Regular DOSBox stores all PNGs as 256-color indexed PNGs. With the CGA, PCjr., Tandy and EGA, it will save the same 16 colors, all in the proper CGA order (Color 0 is black, color 1 is blue, color 6 is brown etc.). Exceptions are 350-line EGA color or monochrome graphics (which will only use 16 palette entries but the colors may take from the larger EGA palette) and CGA color composite graphics (up to 256 palette entries may be used). Hercules uses the 16-color palette, but colors 1, 7 and 15 are set to the color used for the white, green or amber mode.

I tried using InfranView to reduce the color depth to 16 colors and to convert the images to GIFs, but CompuShow showed the same errors. It really wants the images in its own format.
 
Ideally, I see a true CGA display program as consisting of two parts. The first part is converting a png/gif/pcx image into a raw binary format of 2-bits per pixel for 320x200 graphics, 1-bit per pixel for 640x200 graphics and 2 bytes for 160x100 graphics. One particular challenge is when the image is tweaked, such as when the background color in 320x200 is not the default black color, as in this Alley Cat screenshot : boot_002.png

I would suggest that the program, when it is looking at the four unique colors in a CGA image, have an automatic setting that can try and guess the appropriate CGA color or show the color to the user and ask him to determine which color it should be.

Then the next step would be to allow the user to manually configure the image output so that it does match the screenshot.
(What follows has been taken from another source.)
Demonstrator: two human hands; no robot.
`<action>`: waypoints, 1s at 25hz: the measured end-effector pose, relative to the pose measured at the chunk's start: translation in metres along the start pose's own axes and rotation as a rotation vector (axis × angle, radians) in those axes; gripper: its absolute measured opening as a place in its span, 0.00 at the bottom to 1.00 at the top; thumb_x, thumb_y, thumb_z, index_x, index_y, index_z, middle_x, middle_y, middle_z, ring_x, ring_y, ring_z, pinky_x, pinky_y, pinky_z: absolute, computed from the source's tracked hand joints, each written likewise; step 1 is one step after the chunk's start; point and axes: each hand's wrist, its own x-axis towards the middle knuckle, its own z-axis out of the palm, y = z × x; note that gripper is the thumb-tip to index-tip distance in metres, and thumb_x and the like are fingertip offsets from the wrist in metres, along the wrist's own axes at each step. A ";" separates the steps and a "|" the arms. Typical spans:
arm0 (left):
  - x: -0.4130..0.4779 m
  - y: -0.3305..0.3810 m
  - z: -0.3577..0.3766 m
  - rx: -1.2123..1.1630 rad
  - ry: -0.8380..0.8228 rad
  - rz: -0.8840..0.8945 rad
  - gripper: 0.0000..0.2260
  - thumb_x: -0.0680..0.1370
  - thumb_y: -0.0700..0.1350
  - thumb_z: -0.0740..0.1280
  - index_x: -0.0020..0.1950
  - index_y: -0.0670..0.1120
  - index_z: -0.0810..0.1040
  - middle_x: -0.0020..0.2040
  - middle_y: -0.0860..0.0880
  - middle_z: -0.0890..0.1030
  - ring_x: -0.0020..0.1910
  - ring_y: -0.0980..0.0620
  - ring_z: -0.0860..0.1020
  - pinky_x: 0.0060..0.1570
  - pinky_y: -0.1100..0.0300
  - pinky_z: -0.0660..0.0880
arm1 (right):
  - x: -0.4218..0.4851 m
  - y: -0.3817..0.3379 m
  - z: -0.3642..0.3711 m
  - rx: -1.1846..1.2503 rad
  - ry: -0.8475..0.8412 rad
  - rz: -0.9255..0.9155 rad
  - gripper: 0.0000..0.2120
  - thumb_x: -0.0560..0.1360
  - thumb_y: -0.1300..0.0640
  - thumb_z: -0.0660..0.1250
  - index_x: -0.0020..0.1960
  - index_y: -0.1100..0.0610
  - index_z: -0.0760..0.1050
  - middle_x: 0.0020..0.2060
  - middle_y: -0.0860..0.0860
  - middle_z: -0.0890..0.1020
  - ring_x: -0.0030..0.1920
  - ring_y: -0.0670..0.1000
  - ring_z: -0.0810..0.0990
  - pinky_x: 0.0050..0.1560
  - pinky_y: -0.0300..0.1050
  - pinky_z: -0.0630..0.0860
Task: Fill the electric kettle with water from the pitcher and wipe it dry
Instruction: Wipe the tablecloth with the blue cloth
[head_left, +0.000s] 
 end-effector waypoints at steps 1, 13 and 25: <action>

A setting allowing the user to set the foreground/background or border color, depending on the mode; to set color composite or B&W composite, to set the intense palettes, to change palettes and to set the graphics mode.
 
With regular screenshot software it may be a problem to determine the correct palette, because the CGA palette registers are write-only, I believe.
DOSBox however should know exactly how the palette is configured, because it knows the whole CGA state. So it should be capable of exporting the proper palette to the screenshot file.
Then the display software could automatically select the proper CGA palette and background colour. If you save the file as a 4-colour file, with 4 palette entries, it shouldn't be too difficult to determine which palette to use, even bruteforce. You just compare the 3 fixed colours against the CGA palette, and pick the closest one. Then you set the background colour.